Caroline followed his stare. “Shouldn’t we help Tinsurnae? I want everyone back, but with fewer zombies, we could—”
“It’s fine.”
“What?”
“It’s fine,” Jack said again, calm but absolute. He turned to face her, the helm of his armor dissolving in blue light. His face was clean, unscarred—his eyes radiant pools of gold and electric blue, burning with confidence that bordered on divine arrogance.
“Jack, we don’t—”
He tilted his head slightly toward the distant Tree, that easy grin curving on his face. “We have all the time in the world. Miss T over there’s got her own side plot to finish.”
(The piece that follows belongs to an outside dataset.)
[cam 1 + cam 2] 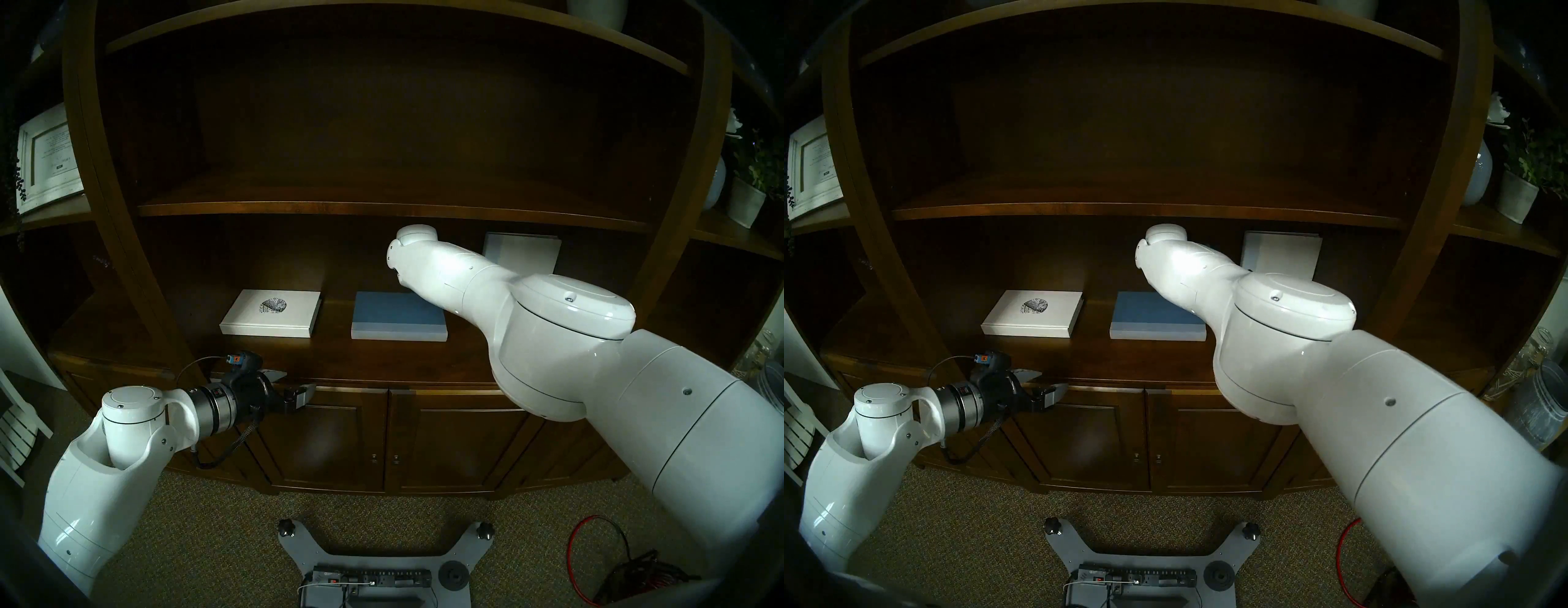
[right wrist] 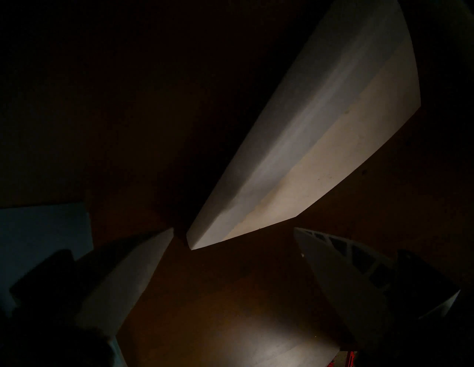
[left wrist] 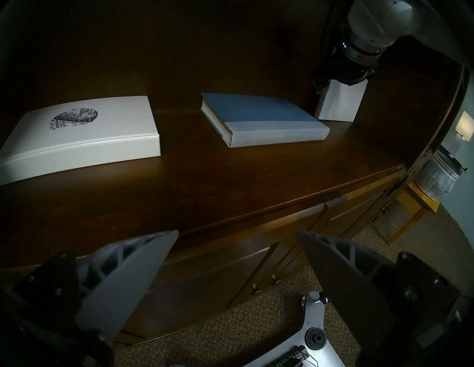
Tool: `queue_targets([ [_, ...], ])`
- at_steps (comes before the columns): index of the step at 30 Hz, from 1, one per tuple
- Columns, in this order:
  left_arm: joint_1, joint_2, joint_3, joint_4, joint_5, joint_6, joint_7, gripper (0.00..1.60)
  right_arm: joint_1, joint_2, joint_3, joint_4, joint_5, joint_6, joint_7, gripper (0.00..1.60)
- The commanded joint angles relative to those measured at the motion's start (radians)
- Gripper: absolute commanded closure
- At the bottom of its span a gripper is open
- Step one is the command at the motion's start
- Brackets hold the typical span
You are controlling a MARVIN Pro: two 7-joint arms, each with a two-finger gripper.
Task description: Close the books and align them horizontally on the shelf
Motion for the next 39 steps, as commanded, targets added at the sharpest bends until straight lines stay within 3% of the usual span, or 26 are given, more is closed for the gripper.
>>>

Caroline opened her mouth to protest, but his eyes pinned her in place. It wasn’t hostility—it was command. Something primal told her not to speak, not to challenge whatever was standing in front of her. Whether that was her clairvoyance or instinct, she didn’t know.
Then she noticed it—
The faint UI hovering above his head.
Where there had always been the flickering “???” of an undefined being, there was now a name, bold and blinding in her vision:
{^}True Protagonist— The Chosen of Qui Tensigon{^}
The same formatting, the same display type… as North.
But without the health bar.
She froze.
The ground shuddered again.
The Whispering Tree, in the far distance, erupted in spirals of green and purple flame.
Jack chuckled softly, watching the colors dance in the horizon. “See?” he said, voice calm, almost amused. “She’s got it under control.”